Senin, 14 November 2011

Menuliskan Tulisan

Ada salah satu materi pada pertemuan kuliah jurnalistik beberapa saat yang lalu yang menarik perhatian saya.Pada pertemuan tersebut, sang dosen mereview ingatan mahasiswanya tentang pelajaran sosiologi SMA terkait konteks kuliah yang dia ajarkan, tentang klasifikasi masyarakat berdasarkan budaya komunikasi.
 
Si dosen menjelaskan bahwa dalam cara berkomunikasi (terkait kepenulisan,konteks kuliah yang diajarkannya) masyarakat digolongkan menjadi 2 yaitu masyarakat lisan, dan masyarakat tulisan.
Yang tipe dengan ciri-ciri berikut digolongkan sebagai masyarakat lisan,
  • Berinteraksi dengan mulut, mata, dan hidung.lebih cenderung menyatakan pendapat dengan lisan
  • Kolektif, cenderung ramah, bergotong royong
  • Intuitif, emosional,tidak tahan kritik
  • Tokoh lebih penting daripada pokok (paternalistik)
Sementara yang tipe dengan ciri-ciri dibawah digolongkan sebagai masyarakat tulis,
  • Teks menjadi pusat. lebih cenderung menyatakan pendapat dengan tulisan
  • Cenderung individualis
  • Lebih objektif, klarifikasi pada sumber tekstual, dan lebih tahan kritik
  • Pokok lebih penting daripada tokoh (egaliter)
Dalam perkembangan zaman, masyarakat lisan membentuk satu tipe golongan lagi :tipe masyarakat lisan tingkat kedua.

Yang seperti apa?

Yaitu tipe masyarakat lisan yang mulai menggunakan teknologi dalam berkomunikasi.Pada masyarakat inilah fesbuk dan teman-temannya tumbuh dan berkembang biak dengan cepat.Fitur-fitur di social network untuk memberikan komen-komen pendek dan membentuk forum-forum perbincangan sangat mendukung budaya seperti ini. Tidak bisa dimasukkan pada masyarakat tulis karena meskipun berkomunikasi dengan tulisan, karena tulisannya lebih tepat disebut sebagai "bahasa lisan yang dituliskan".

Terdengar familiar?

Sang dosen lalu mengajak kami menganalisa tipe masyarakat di Indonesia.Ga perlu pakai analisa mendalam buat jawabannya.Selanjutnya secara tak langsung, si Bapak mengajukan pertanyaan berikut:
"Apakah ada tipe masyarakat yang dianggap lebih baik daripada tipe lainnya?"
(Nah lo,Bingung mau jawab apa)

Satu pandangan singkat melintas dalam pikiran saya.

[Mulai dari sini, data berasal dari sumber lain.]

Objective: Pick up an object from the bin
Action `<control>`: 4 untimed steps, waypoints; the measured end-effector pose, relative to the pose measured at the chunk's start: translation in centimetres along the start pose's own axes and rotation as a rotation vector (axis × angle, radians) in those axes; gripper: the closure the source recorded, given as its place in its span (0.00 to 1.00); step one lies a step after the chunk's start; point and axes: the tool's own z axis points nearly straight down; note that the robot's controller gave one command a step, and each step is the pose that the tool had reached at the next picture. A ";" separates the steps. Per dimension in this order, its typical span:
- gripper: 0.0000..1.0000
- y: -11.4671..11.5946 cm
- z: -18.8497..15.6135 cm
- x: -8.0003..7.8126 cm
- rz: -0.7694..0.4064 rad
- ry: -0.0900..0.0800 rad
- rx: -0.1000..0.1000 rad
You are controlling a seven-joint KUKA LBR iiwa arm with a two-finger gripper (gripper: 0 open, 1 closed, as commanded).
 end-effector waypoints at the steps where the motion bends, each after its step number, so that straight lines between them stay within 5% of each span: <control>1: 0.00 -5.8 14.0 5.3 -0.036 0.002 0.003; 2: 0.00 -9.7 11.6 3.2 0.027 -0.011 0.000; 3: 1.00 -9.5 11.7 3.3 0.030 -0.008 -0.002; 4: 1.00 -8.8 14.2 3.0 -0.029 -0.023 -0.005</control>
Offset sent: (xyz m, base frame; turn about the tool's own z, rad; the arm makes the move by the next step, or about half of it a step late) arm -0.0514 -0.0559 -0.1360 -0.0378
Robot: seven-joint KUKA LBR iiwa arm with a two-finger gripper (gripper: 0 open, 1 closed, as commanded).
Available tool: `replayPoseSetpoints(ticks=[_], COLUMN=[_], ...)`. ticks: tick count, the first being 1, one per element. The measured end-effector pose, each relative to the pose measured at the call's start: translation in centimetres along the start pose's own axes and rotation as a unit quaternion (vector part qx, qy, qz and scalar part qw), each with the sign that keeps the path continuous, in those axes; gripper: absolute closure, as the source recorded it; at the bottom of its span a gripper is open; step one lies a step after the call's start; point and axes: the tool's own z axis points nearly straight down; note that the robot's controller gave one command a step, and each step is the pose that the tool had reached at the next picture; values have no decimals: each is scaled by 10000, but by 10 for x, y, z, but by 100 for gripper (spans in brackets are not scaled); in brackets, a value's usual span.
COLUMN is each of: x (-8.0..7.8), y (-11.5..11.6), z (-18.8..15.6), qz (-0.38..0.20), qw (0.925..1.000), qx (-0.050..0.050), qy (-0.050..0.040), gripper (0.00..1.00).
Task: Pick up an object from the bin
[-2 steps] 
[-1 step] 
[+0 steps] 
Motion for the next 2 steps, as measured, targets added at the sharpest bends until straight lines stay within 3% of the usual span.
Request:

Kalo buat saya, meskipun Indonesia "kurang" dalam beberapa bidang, dibanding masyarakat-masyarakat dengan budaya menulis, tapi memang dapat dijadikan parameter untuk menyebut kita tidak lebih baik daripada mereka?Waduh, saya ga rela deh kalo ada yang menganggap masyarakat Indonesia dianggap lebih buruk daripada bangsa lain.Karena meskipun saya golongan orang yang mengacu pada peradaban barat sana dalam banyak hal, saya cinta Indonesia secinta-cintanya.Tapi memang, ada beberapa "kebiasaan kurang bagus yang kemudian menjadi budaya" dan itu bukan hal bagus dan harus diubah jika ingin jadi lebih baik.

Si bapak tidak meminta mahasiswanya menyatakan pendapat mereka secara gamblang, tapi saya pikir secara implisit si bapak mengajak mahasiswanya untuk belajar mengkritisi kelebihan dan kekurangan budaya sendiri dan mengambil sikap terkait pendapat mereka sendiri. Semacam PR yang tidak akan pernah dinilai selain oleh diri sendiri.

Tujuan sederhana si dosen untuk diskusi ini sebenarnya hanya untuk megembangkan budaya dan keinginan untuk menulis dikalangan mahasiswanya.Cita-cita idealnya, mengubah kebudayaan masyarakat ini menuju budaya tulis dibanding sekedar lisan, tapi dengan tetap mempertahankan nilai-nilai bagus kebudayaan masyarakat lisan.Juga mengajak untuk lebih berfikir dinamis, berpikiran terbuka dan tidak mengkotak-kotakkan segala sesuatu.Beliau memulainya dengan berbagi pandangan dengan mahasiswanya.

Dan karena saya berada dalam satu koridor yang sama dengan si Bapak, saya mencoba untuk menyampaikan kembali idenya dalam tulisan dengan kalimat yang berbeda.Selain untuk mengingatkan diri saya sendiri saja.